__WHAT IS EXPECTED__: Please return the listing below exactly, without any of its pictures.

__DATA EXTRACT__:
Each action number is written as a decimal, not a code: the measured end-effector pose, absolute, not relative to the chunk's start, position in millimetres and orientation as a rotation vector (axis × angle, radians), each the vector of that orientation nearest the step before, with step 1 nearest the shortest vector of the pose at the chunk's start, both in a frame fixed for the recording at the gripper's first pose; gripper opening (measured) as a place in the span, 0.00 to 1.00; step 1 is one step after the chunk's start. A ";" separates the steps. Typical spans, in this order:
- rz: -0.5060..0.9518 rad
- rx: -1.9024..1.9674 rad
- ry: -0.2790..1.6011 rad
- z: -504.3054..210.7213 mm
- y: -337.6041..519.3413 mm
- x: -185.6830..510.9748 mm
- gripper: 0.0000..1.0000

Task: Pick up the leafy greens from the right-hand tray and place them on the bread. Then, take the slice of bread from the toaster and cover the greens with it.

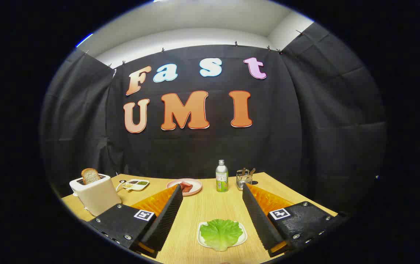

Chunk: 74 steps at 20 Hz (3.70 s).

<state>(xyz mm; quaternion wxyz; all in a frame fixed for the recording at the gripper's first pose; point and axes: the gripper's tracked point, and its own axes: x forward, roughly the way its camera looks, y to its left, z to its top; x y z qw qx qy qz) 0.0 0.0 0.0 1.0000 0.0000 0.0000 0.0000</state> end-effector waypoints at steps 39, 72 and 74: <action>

__SOLVED PROBLEM__:
Each action number is written as a decimal, not a code: the measured end-effector pose, absolute, not relative to the chunk's start, position in millimetres and orientation as a rotation vector (axis × angle, radians), each the vector of that orientation nearest the step before, with step 1 nearest the shortest vector of the pose at the chunk's start, both in a frame fixed for the recording at the gripper's first pose; gripper opening (measured) as a place in the span, 0.00 to 1.00; step 1 is one step after the chunk's start. A ";" separates the steps. Typical spans, in this order:
- rz: -0.5060..0.9518 rad
- rx: -1.9024..1.9674 rad
- ry: -0.2790..1.6011 rad
- z: -504.3054..210.7213 mm
- y: -337.6041..519.3413 mm
- x: -185.6830..510.9748 mm
- gripper: 0.0000..1.0000

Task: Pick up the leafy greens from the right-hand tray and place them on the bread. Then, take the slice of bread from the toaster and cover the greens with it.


Chunk: 74 steps at 20 Hz (3.70 s).

<state>(xyz mm; quaternion wxyz; all in a frame fixed for the recording at the gripper's first pose; point and axes: the gripper's tracked point, and its own axes: x forward, roughly the way its camera looks, y to its left, z to its top; x y z qw qx qy qz) 0.0 0.0 0.0 1.0000 0.0000 0.0000 0.0000</state> end-effector waypoints at steps 39, 72 and 74: <action>

An answer has been given, and the exercise is complete.